The 5 Most Common Gardening Mistakes and How to Avoid them
If you are a novice gardener, the chances are you are a work in progress, still trying to figure a way around plants. While there is no ultimate recipe on proper plant growing, it is normal to steer from the right gardening path every once in a while. In fact, some of the classic tips for plant caring are not really applicable to every plant, so making basic gardening mistakes is not so uncommon even for more experienced growers.
The important thing is to learn the lessons and start avoiding these faults. Our list of the five most common mistakes in horticulture will help you improve your ways and get better in your practices.
Forgetting about the sun-shade balance
When choosing the right spot for our greens, a gardener should always have in mind their type’s specific lighting preferences. That is a factor many garden enthusiasts tend to neglect and leads to unpleasant results. Too much lighting and too much shade can significantly slow the growing process, confuse the plant, and affect the overall photosynthesis process. In worst cases, the crop might get into a bad state you cannot revive it from.
The sun-shade balance is most often overlooked when it comes to potted plants. Sometimes a sun-loving flower might look better situated in the shade where it better fits the landscape. But moving it to a place where it could hardly thrive is not a wise choice.
Make sure you know your plants. Do a research or consult a professional to find what is the ultimate light-shade ratio for their (not your) liking. Some mobile apps can recognize flowers, plants, and trees, and help you to identify and take better care of them. Also, stay aware of the conditions you have in your home/yard and plan your plant purchases accordingly.
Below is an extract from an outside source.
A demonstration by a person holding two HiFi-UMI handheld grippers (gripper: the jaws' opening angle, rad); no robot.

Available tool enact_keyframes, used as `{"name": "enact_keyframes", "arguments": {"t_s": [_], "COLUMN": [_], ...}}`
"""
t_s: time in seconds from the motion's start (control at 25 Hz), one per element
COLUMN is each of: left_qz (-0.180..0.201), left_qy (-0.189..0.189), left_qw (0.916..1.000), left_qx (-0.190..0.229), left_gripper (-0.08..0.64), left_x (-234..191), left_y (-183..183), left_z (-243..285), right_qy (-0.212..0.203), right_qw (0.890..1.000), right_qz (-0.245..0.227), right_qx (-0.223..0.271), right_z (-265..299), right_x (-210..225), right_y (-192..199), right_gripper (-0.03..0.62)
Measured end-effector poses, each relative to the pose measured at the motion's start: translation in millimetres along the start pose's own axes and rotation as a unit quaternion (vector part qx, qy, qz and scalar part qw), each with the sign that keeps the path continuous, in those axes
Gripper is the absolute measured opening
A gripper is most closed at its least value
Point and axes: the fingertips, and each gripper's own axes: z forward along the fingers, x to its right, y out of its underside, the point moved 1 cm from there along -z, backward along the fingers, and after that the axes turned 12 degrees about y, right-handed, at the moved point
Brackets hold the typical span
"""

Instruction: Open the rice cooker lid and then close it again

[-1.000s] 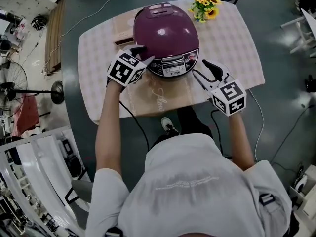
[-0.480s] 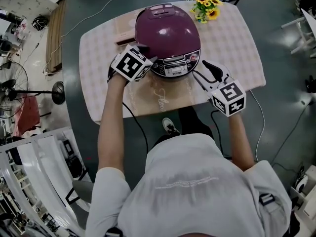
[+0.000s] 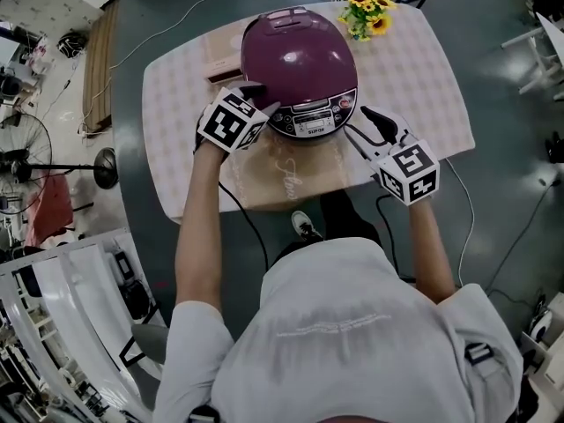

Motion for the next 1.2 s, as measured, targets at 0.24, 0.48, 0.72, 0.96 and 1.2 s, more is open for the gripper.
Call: {"name": "enact_keyframes", "arguments": {"t_s": [0.24, 0.48, 0.72, 0.96, 1.2], "left_qz": [-0.019, -0.072, -0.055, -0.022, 0.006], "left_qy": [-0.002, -0.057, -0.12, -0.156, -0.179], "left_qw": [0.9909, 0.9712, 0.9577, 0.9457, 0.9361], "left_qx": [0.133, 0.22, 0.256, 0.284, 0.303], "left_gripper": [0.176, 0.13, 0.038, 0.015, 0.015], "left_x": [-7.3, -15.0, 7.8, 41.4, 74.7], "left_y": [2.9, 16.3, 7.6, -4.6, -15.4], "left_z": [-3.4, -24.1, -60.5, -97.1, -130.2], "right_qy": [0.025, 0.068, 0.109, 0.13, 0.137], "right_qw": [1.0, 0.996, 0.99, 0.984, 0.979], "right_qz": [-0.001, -0.034, -0.045, -0.047, -0.047], "right_qx": [0.014, 0.05, 0.083, 0.117, 0.141], "right_z": [-4.4, -27.4, -60.0, -85.9, -104.6], "right_x": [13.8, 20.3, 27.6, 25.2, 22.1], "right_y": [-11.4, -40.9, -66.5, -82.4, -94.6], "right_gripper": [0.215, 0.206, 0.192, 0.161, 0.07]}}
Watering too much or too often
Many young gardeners are anxious, and they care for their greeneries a little bit too seriously. Indeed, water is one of the most important factors in plant growth but considering the proper amount a plant needs should also be a priority. Truth is, too much water is not always a good thing.
When it comes to newly-transplanted plants and young seedlings – regular watering is ok, because they need more water to grow and develop a strong and deep root system. However, most fully-grown plants can not only stay healthy for a long time without water but soaking them every day could lead to rotting and fatal root damage.
Not ending the gardening cycle right
Plants belong in one of three categories: annuals, biennials, and perennials. It is important to know how their gardening cycle ends so you can take the right steps in preparing the soil for next season. One of the most common gardening mistakes is ending the cycle too early, too late, or completely ignore plant specifications.
Annuals complete their cycle of sprout, growing and producing seed within a single season before they die. At the end of their cycle, it is time to remove the plants, clean up the garden beds, and replant them next spring.
Biennials follow the same pattern as annuals, but they complete their cycle in two years. A common misunderstanding would be to remove them in the first year or leaving them to rot until springtime. It results in double work and wasted time that could be avoided.
Perennials, on the other hand, live for at least three seasons and can last even longer. The correct way to end their seasonal cycle is to clean the garden, control the weeds, and improve the soil by adding mulch and nutrients for winter protection. If you fail to prepare your perennials for harsh weather in time, you might damage or lose them to frost.
Relying on the wrong fertilizers
Greens need food so the usage of soil supplements is unavoidable. Proper nutrition is key to healthy plant growth, although, when it comes to the choice of a fertilizer many unexperienced gardeners do not know where to start. The horticultural market offers way too many fertilizing solutions, so picking a wrong one is not out of the question.
Strong synthetic fertilizers might be really cheap, but they are way too strong and could burn most flowers and delicate plants. With that in mind, check in advance what product would be best for your garden greens. Always prioritize organic options or simply start making compost by yourself.
Planting off-season is very tricky because seedlings are not meant to survive extreme cold or hot temperatures. Overheating and winter frost could severely damage the young plant and it might not develop at all.
Patience is a virtue, even in gardening. Resist the temptation to buy new small sprouts while spring is not close on the horizon. Also, have in mind that blooming flowers and vegetables can often grow very fast. If you leave them indoors for too long, they can get stressed and die in a matter of days.
These are just some of the common mistakes gardeners make. Luckily, they are easily avoidable. Just stick to traditional plant growing techniques and ask for professional advice before you take on another gardening task. Feel free to experiment as well, but always do your research to avoid issues along the way.